====== Input data ======
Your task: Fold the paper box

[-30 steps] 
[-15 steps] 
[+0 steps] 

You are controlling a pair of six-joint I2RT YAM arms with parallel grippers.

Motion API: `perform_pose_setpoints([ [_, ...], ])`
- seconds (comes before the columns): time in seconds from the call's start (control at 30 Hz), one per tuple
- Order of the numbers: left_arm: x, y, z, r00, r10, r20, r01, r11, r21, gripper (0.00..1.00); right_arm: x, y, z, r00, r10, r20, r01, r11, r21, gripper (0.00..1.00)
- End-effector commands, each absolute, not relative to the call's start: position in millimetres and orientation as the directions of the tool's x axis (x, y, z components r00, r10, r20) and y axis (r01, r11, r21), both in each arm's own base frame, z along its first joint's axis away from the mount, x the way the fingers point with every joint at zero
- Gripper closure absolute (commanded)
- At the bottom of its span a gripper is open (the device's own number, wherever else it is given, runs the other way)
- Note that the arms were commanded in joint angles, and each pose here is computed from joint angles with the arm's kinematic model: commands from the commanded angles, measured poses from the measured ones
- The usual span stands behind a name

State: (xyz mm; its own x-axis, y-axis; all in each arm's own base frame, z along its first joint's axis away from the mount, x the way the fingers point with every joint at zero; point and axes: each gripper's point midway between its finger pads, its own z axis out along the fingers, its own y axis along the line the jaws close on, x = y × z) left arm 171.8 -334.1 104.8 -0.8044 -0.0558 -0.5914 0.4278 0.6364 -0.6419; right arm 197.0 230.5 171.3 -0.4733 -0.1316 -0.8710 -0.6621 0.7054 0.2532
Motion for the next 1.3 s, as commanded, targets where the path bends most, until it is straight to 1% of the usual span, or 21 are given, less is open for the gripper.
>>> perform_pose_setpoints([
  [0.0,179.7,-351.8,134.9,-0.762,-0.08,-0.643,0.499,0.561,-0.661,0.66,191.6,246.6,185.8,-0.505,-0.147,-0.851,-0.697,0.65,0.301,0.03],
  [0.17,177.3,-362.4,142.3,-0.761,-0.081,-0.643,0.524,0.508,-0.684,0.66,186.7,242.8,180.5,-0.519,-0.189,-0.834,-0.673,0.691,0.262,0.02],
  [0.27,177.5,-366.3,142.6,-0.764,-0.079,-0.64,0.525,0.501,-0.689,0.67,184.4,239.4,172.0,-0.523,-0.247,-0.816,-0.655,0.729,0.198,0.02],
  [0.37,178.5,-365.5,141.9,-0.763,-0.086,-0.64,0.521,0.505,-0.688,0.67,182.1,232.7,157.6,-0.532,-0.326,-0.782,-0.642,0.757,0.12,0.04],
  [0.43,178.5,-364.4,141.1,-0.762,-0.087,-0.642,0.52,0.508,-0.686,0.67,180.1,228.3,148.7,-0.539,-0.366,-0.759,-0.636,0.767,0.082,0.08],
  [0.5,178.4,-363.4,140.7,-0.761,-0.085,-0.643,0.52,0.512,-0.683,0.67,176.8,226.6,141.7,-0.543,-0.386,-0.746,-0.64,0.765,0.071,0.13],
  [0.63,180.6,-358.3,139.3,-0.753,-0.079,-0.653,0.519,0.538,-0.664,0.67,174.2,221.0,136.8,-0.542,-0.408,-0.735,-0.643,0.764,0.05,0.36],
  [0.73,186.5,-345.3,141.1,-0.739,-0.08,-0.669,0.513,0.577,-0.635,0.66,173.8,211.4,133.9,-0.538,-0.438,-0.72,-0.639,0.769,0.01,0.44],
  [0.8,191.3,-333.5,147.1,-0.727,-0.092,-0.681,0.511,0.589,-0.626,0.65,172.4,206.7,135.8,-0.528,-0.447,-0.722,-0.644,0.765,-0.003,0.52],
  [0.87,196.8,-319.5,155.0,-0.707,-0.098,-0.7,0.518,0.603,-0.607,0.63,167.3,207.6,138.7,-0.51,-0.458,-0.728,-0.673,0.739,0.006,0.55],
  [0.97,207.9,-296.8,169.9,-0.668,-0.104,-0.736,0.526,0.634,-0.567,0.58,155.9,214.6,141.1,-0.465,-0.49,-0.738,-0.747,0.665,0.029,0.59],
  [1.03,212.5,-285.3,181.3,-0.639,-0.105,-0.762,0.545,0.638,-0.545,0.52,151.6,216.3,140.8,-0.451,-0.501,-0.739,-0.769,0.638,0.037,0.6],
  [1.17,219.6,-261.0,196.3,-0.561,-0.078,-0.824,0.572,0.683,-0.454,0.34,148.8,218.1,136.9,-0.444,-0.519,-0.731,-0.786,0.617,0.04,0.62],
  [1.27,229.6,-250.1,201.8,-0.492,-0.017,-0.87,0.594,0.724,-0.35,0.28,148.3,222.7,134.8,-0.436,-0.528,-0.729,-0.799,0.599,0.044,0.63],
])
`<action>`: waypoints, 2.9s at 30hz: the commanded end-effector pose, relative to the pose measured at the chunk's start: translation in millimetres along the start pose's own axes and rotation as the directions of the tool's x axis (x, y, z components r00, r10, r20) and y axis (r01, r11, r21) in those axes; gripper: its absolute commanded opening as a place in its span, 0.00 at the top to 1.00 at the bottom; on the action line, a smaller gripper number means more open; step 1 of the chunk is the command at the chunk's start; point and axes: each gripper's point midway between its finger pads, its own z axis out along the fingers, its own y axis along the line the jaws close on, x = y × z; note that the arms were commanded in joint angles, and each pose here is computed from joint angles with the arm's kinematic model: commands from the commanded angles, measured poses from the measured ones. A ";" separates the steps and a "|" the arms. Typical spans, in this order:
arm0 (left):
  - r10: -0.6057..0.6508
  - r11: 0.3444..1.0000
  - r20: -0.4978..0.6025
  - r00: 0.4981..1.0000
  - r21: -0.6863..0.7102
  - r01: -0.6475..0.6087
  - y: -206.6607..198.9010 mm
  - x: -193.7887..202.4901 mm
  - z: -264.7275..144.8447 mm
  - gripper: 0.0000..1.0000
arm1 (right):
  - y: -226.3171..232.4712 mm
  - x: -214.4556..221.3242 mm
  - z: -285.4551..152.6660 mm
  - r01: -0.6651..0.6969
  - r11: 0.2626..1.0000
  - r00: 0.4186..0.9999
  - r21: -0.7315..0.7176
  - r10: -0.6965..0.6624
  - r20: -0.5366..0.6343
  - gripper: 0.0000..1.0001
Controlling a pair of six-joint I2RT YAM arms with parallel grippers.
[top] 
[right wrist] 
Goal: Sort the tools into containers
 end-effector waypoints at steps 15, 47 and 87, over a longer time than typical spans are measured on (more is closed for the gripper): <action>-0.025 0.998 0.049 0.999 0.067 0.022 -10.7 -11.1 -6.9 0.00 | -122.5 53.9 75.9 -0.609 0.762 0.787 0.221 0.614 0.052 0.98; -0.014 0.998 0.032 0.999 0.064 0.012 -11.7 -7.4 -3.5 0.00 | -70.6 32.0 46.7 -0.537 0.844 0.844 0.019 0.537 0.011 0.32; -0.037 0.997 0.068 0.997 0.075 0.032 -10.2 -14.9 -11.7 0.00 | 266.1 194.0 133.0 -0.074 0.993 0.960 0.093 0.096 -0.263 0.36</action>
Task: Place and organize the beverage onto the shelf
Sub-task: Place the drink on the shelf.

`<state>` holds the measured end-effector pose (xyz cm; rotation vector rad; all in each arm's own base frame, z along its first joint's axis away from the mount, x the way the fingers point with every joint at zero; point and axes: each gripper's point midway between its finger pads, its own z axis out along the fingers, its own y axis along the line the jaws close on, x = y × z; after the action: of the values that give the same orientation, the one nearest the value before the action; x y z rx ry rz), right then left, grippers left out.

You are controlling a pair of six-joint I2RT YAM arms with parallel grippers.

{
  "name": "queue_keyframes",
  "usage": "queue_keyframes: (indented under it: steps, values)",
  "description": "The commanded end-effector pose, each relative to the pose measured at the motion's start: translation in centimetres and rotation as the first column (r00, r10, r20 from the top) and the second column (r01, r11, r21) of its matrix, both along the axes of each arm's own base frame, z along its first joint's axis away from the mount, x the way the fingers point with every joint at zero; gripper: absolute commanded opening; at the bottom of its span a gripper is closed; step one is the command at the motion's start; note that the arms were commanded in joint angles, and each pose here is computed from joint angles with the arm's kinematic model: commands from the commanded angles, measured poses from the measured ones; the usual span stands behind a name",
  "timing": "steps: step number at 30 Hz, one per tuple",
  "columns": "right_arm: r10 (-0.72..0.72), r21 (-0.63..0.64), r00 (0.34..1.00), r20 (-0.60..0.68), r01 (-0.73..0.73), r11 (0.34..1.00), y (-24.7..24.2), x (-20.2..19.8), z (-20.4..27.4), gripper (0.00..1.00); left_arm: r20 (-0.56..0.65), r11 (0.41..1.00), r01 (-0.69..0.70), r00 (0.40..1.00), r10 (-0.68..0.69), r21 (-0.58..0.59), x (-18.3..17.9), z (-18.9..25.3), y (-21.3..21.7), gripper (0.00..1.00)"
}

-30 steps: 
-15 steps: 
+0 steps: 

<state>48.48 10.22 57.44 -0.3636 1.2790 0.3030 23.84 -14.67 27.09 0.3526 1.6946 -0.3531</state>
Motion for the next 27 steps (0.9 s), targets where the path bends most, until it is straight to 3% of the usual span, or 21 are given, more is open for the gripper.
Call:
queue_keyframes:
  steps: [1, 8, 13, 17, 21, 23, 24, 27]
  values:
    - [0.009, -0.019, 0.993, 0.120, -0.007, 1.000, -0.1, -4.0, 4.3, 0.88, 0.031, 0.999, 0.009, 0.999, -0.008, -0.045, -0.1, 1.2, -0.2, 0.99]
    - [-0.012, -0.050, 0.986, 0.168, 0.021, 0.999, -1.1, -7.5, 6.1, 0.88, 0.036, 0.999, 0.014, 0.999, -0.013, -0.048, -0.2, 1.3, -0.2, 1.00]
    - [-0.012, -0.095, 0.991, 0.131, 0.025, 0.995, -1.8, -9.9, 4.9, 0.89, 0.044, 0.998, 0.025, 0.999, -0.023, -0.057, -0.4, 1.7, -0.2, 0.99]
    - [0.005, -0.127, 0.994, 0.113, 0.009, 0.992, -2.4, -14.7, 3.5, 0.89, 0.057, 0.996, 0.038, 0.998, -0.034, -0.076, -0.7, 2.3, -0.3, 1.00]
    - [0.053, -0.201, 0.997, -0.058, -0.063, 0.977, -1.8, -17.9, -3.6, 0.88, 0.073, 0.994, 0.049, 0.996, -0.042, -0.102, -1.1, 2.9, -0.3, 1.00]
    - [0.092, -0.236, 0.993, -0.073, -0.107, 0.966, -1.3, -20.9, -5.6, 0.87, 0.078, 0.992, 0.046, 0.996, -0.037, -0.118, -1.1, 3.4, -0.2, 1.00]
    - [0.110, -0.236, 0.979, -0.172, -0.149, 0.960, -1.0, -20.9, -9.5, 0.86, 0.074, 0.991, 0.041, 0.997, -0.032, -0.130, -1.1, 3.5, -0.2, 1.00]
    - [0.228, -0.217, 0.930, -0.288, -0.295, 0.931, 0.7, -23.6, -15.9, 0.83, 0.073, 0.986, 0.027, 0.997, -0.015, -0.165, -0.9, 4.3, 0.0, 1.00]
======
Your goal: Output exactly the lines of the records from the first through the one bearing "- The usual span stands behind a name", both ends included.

Answer area:
Your task: Fold the paper box

[-30 steps] 
[-15 steps] 
[+0 steps] 

You are controlling a pair of six-joint I2RT YAM arms with parallel grippers.

Motion API: `perform_pose_setpoints([ [_, ...], ])`
- seconds (comes before the columns): time in seconds from the call's start (control at 30 Hz), one per tuple
- Order of the numbers: left_arm: x, y, z, r00, r10, r20, r01, r11, r21, gripper (0.00..1.00); right_arm: x, y, z, r00, r10, r20, r01, r11, r21, gripper (0.00..1.00)
- End-effector commands, each absolute, not relative to the call's start: position in millimetres and orientation as the directions of the tool's x axis (x, y, z components r00, r10, r20) and y axis (r01, r11, r21), both in each arm's own base frame, z along its first joint's axis away from the mount, x the way the fingers point with every joint at zero
- Gripper closure absolute (commanded)
- At the bottom of its span a gripper is open (the device's own number, wherever else it is given, runs the other way)
- Note that the arms were commanded in joint angles, and each pose here is computed from joint angles with the arm's kinematic model: commands from the commanded angles, measured poses from the measured ones
- The usual span stands behind a name

There is nothing else to add to the answer.